**Task item**
An exact reproduction of all entries is required.

** Opening Materials provided block **

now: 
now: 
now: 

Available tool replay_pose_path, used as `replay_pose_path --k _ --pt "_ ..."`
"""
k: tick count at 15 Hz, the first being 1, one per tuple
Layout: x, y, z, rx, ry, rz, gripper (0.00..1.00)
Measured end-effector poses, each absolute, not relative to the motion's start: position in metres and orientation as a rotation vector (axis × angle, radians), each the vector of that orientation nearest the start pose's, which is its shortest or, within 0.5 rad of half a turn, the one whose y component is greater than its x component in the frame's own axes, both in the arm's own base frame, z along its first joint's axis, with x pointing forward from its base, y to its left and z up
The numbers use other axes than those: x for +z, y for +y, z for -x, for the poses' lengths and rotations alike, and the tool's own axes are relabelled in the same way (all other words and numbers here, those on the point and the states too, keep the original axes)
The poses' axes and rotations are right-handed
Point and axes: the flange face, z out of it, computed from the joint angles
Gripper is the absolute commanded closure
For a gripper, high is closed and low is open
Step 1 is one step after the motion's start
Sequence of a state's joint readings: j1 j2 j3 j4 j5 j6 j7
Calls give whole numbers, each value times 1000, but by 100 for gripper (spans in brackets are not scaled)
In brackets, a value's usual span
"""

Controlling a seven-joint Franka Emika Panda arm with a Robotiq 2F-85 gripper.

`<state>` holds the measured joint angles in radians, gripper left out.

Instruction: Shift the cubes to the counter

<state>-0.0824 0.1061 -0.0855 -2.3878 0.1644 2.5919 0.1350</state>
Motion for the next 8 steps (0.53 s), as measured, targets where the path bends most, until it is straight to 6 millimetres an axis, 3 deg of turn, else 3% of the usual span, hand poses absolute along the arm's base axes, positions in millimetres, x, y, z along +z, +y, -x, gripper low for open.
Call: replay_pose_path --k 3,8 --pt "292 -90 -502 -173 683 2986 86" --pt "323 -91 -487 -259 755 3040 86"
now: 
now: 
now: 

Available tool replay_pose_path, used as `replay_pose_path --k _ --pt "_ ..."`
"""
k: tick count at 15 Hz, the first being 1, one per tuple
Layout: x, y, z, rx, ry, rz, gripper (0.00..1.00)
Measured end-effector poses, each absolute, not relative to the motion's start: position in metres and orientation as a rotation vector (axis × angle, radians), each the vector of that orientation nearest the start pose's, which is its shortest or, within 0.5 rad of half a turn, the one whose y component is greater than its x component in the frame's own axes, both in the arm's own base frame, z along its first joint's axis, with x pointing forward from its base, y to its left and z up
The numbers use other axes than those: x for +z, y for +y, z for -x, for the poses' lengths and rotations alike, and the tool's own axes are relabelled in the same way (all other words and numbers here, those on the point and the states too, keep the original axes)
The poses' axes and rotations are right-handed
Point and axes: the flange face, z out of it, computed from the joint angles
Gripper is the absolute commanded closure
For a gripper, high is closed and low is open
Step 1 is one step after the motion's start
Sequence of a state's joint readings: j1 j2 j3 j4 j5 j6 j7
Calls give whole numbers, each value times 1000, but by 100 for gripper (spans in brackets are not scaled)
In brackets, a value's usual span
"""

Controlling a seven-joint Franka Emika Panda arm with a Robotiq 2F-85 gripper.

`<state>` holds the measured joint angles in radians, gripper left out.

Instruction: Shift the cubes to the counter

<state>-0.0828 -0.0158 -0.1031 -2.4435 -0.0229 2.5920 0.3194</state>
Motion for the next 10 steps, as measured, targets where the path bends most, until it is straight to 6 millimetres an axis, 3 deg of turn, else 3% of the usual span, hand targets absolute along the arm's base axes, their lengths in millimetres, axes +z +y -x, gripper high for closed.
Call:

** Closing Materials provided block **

**Response for this exercise**
now: 
now: 
now: 

Available tool replay_pose_path, used as `replay_pose_path --k _ --pt "_ ..."`
"""
k: tick count at 15 Hz, the first being 1, one per tuple
Layout: x, y, z, rx, ry, rz, gripper (0.00..1.00)
Measured end-effector poses, each absolute, not relative to the motion's start: position in metres and orientation as a rotation vector (axis × angle, radians), each the vector of that orientation nearest the start pose's, which is its shortest or, within 0.5 rad of half a turn, the one whose y component is greater than its x component in the frame's own axes, both in the arm's own base frame, z along its first joint's axis, with x pointing forward from its base, y to its left and z up
The numbers use other axes than those: x for +z, y for +y, z for -x, for the poses' lengths and rotations alike, and the tool's own axes are relabelled in the same way (all other words and numbers here, those on the point and the states too, keep the original axes)
The poses' axes and rotations are right-handed
Point and axes: the flange face, z out of it, computed from the joint angles
Gripper is the absolute commanded closure
For a gripper, high is closed and low is open
Step 1 is one step after the motion's start
Sequence of a state's joint readings: j1 j2 j3 j4 j5 j6 j7
Calls give whole numbers, each value times 1000, but by 100 for gripper (spans in brackets are not scaled)
In brackets, a value's usual span
"""

Controlling a seven-joint Franka Emika Panda arm with a Robotiq 2F-85 gripper.

`<state>` holds the measured joint angles in radians, gripper left out.

Instruction: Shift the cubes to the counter

<state>-0.0824 0.1061 -0.0855 -2.3878 0.1644 2.5919 0.1350</state>
Motion for the next 8 steps (0.53 s), as measured, targets where the path bends most, until it is straight to 6 millimetres an axis, 3 deg of turn, else 3% of the usual span, hand poses absolute along the arm's base axes, positions in millimetres, x, y, z along +z, +y, -x, gripper low for open.
Call: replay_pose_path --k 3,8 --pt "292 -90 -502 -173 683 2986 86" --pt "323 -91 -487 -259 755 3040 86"
now: 
now: 
now: 

Available tool replay_pose_path, used as `replay_pose_path --k _ --pt "_ ..."`
"""
k: tick count at 15 Hz, the first being 1, one per tuple
Layout: x, y, z, rx, ry, rz, gripper (0.00..1.00)
Measured end-effector poses, each absolute, not relative to the motion's start: position in metres and orientation as a rotation vector (axis × angle, radians), each the vector of that orientation nearest the start pose's, which is its shortest or, within 0.5 rad of half a turn, the one whose y component is greater than its x component in the frame's own axes, both in the arm's own base frame, z along its first joint's axis, with x pointing forward from its base, y to its left and z up
The numbers use other axes than those: x for +z, y for +y, z for -x, for the poses' lengths and rotations alike, and the tool's own axes are relabelled in the same way (all other words and numbers here, those on the point and the states too, keep the original axes)
The poses' axes and rotations are right-handed
Point and axes: the flange face, z out of it, computed from the joint angles
Gripper is the absolute commanded closure
For a gripper, high is closed and low is open
Step 1 is one step after the motion's start
Sequence of a state's joint readings: j1 j2 j3 j4 j5 j6 j7
Calls give whole numbers, each value times 1000, but by 100 for gripper (spans in brackets are not scaled)
In brackets, a value's usual span
"""

Controlling a seven-joint Franka Emika Panda arm with a Robotiq 2F-85 gripper.

`<state>` holds the measured joint angles in radians, gripper left out.

Instruction: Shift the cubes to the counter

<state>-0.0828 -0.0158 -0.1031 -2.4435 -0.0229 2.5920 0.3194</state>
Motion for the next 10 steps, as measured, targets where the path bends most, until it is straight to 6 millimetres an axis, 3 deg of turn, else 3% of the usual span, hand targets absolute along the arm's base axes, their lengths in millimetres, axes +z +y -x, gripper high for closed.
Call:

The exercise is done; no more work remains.